[DATA UNDER STUDY Boundary: Start]

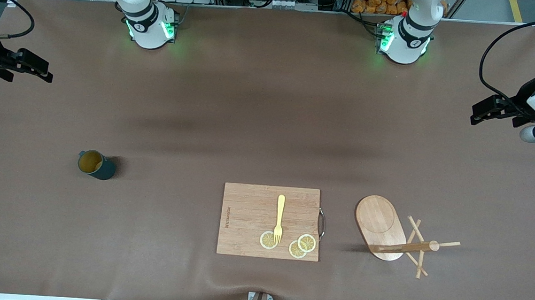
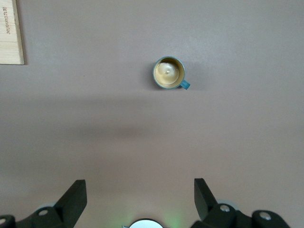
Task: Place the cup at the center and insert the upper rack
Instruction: 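Reach the right gripper down to the teal mug and grasp it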
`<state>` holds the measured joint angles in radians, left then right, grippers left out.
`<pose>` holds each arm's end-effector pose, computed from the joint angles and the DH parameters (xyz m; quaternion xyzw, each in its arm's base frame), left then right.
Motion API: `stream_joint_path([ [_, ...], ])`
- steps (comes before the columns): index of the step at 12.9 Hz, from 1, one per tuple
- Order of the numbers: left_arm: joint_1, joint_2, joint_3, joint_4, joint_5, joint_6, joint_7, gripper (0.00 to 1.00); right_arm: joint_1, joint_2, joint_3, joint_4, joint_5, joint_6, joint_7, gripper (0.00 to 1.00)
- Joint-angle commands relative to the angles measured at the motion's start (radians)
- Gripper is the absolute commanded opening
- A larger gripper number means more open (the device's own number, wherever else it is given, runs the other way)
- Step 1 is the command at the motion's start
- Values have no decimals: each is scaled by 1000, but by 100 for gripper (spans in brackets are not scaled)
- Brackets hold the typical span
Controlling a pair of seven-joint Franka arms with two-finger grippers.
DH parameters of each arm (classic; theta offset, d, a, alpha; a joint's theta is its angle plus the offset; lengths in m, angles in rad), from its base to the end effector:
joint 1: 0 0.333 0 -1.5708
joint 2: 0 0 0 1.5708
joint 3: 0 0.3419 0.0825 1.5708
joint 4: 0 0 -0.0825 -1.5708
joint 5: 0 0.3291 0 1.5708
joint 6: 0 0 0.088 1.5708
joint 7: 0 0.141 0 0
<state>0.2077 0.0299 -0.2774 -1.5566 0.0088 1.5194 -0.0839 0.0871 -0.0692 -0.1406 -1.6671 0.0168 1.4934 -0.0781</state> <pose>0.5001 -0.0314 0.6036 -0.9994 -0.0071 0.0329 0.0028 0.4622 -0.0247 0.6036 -0.9984 -0.0129 0.0516 0.0167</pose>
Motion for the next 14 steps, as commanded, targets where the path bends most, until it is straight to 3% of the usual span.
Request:
stream_joint_path([
  [1, -4, -15, -3, -3, 0, -13, -16, 100, -10, 9, 4, 13, 17, -7, 15, 100],
  [8, -1, -4, -8, -10, 0, -18, -11, 100, -10, 54, 4, 10, 17, 43, 11, 100],
  [14, -7, -1, -9, -7, -1, -16, -11, 100, -6, 300, 7, 1, 18, 338, 1, 100],
])
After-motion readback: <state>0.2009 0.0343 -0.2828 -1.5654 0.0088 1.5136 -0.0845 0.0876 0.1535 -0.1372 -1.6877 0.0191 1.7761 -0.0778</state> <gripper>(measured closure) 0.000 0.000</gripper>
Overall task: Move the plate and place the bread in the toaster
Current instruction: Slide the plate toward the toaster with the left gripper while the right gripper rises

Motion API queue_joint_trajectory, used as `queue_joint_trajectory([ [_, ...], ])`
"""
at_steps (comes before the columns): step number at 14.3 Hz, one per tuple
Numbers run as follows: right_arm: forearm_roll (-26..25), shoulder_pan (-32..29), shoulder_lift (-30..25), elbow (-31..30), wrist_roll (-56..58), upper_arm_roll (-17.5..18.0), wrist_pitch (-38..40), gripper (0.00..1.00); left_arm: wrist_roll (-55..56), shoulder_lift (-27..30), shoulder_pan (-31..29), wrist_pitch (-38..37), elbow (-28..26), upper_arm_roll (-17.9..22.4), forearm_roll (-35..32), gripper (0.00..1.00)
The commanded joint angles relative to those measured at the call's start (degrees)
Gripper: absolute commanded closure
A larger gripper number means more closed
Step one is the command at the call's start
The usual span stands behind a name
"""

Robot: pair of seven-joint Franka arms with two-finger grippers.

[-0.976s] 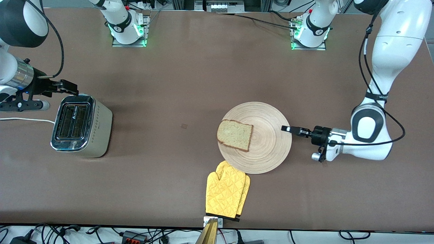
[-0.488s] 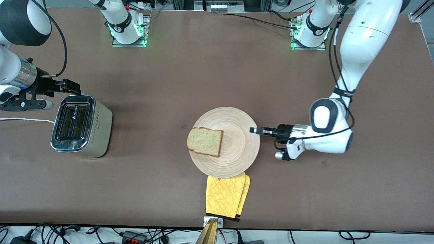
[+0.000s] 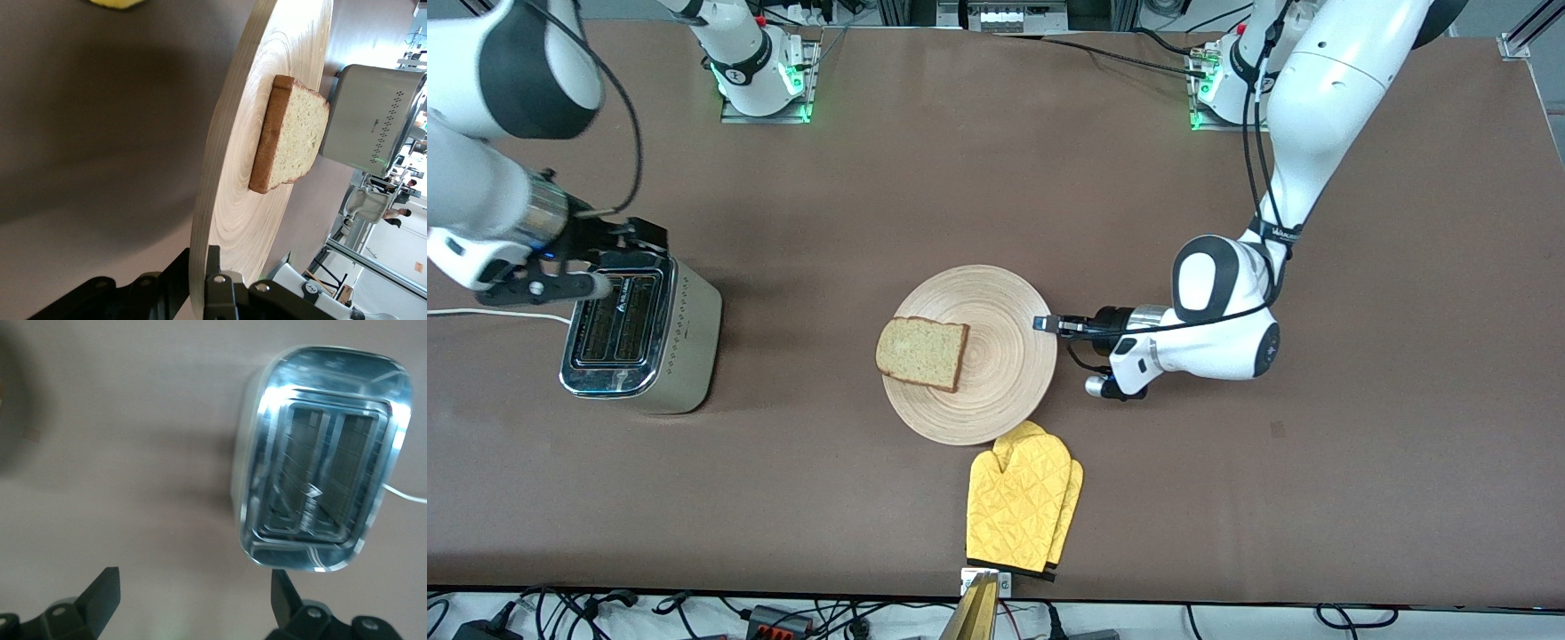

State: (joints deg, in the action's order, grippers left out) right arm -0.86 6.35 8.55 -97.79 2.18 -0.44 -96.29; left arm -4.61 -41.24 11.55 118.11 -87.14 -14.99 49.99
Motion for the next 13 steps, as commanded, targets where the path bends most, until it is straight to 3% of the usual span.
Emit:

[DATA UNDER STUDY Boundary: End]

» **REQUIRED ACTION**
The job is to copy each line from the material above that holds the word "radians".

» **OUTPUT FOR THIS TASK**
`<state>` holds the measured joint angles in radians, left then right, grippers left out.
- Joint-angle commands relative to the angles measured at the motion's start (radians)

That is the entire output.